For this exercise, copy all the data exactly and include none of the pictures.

### Data segment

== Segment start ==

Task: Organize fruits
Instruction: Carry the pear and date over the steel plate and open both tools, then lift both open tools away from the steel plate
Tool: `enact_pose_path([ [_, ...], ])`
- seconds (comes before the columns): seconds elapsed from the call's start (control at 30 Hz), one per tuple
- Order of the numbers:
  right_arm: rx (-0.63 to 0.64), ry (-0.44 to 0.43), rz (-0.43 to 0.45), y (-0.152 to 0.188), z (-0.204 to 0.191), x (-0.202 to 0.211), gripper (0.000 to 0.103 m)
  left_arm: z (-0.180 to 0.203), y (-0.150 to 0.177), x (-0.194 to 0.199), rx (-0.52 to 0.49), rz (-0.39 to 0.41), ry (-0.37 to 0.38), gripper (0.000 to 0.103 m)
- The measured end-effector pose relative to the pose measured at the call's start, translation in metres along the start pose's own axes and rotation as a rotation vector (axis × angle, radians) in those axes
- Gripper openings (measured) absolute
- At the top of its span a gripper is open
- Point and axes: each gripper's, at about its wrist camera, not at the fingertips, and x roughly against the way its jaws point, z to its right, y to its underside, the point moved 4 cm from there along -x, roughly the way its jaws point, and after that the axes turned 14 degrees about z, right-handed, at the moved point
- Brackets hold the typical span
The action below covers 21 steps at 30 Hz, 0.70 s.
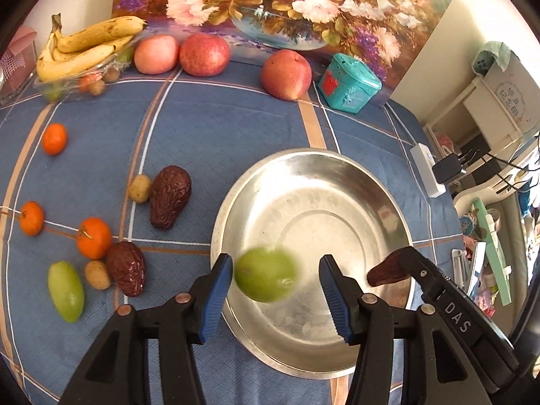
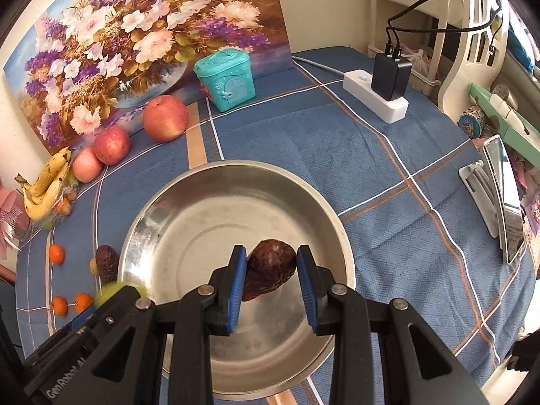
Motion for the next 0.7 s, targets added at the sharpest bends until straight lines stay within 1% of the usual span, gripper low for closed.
enact_pose_path([
  [0.07, 0.001, -0.002, 0.002, 0.000, 0.000, 0.000, 0.033, -0.001, -0.001, 0.002, 0.002, 0.006, 0.000, 0.063],
  [0.17, 0.001, 0.010, 0.003, -0.001, 0.000, 0.000, 0.043, -0.002, -0.001, 0.003, 0.006, 0.006, -0.007, 0.064],
  [0.27, -0.007, 0.010, 0.004, -0.001, 0.002, 0.001, 0.044, -0.005, -0.002, 0.004, 0.018, 0.010, -0.020, 0.067],
  [0.33, 0.002, 0.013, 0.010, -0.001, 0.000, 0.001, 0.047, -0.009, -0.004, 0.006, 0.024, 0.018, -0.042, 0.074],
  [0.37, 0.005, 0.010, 0.014, -0.001, -0.001, 0.002, 0.058, -0.012, -0.004, 0.007, 0.025, 0.022, -0.059, 0.076],
  [0.4, 0.006, 0.006, 0.018, -0.002, -0.002, 0.002, 0.066, -0.015, -0.005, 0.008, 0.027, 0.025, -0.080, 0.079],
  [0.53, 0.028, -0.010, 0.022, -0.003, -0.009, 0.004, 0.074, -0.033, -0.006, 0.013, 0.047, 0.045, -0.170, 0.099],
  [0.57, 0.037, -0.010, 0.023, -0.003, -0.010, 0.004, 0.078, -0.040, -0.007, 0.015, 0.052, 0.054, -0.206, 0.100],
  [0.7, 0.062, -0.017, 0.024, -0.003, -0.017, 0.005, 0.080, -0.061, -0.011, 0.024, 0.054, 0.100, -0.319, 0.103],
])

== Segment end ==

### Exercise response
Task: Organize fruits
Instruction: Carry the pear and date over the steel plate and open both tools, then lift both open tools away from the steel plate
Tool: `enact_pose_path([ [_, ...], ])`
- seconds (comes before the columns): seconds elapsed from the call's start (control at 30 Hz), one per tuple
- Order of the numbers:
  right_arm: rx (-0.63 to 0.64), ry (-0.44 to 0.43), rz (-0.43 to 0.45), y (-0.152 to 0.188), z (-0.204 to 0.191), x (-0.202 to 0.211), gripper (0.000 to 0.103 m)
  left_arm: z (-0.180 to 0.203), y (-0.150 to 0.177), x (-0.194 to 0.199), rx (-0.52 to 0.49), rz (-0.39 to 0.41), ry (-0.37 to 0.38), gripper (0.000 to 0.103 m)
- The measured end-effector pose relative to the pose measured at the call's start, translation in metres along the start pose's own axes and rotation as a rotation vector (axis × angle, radians) in those axes
- Gripper openings (measured) absolute
- At the top of its span a gripper is open
- Point and axes: each gripper's, at about its wrist camera, not at the fingertips, and x roughly against the way its jaws point, z to its right, y to its underside, the point moved 4 cm from there along -x, roughly the way its jaws point, and after that the axes turned 14 degrees about z, right-handed, at the moved point
- Brackets hold the typical span
The action below covers 21 steps at 30 Hz, 0.70 s.
Motion for the next 0.7 s, targets added at the sharpest bends until straight lines stay within 1% of the usual span, gripper low for closed.
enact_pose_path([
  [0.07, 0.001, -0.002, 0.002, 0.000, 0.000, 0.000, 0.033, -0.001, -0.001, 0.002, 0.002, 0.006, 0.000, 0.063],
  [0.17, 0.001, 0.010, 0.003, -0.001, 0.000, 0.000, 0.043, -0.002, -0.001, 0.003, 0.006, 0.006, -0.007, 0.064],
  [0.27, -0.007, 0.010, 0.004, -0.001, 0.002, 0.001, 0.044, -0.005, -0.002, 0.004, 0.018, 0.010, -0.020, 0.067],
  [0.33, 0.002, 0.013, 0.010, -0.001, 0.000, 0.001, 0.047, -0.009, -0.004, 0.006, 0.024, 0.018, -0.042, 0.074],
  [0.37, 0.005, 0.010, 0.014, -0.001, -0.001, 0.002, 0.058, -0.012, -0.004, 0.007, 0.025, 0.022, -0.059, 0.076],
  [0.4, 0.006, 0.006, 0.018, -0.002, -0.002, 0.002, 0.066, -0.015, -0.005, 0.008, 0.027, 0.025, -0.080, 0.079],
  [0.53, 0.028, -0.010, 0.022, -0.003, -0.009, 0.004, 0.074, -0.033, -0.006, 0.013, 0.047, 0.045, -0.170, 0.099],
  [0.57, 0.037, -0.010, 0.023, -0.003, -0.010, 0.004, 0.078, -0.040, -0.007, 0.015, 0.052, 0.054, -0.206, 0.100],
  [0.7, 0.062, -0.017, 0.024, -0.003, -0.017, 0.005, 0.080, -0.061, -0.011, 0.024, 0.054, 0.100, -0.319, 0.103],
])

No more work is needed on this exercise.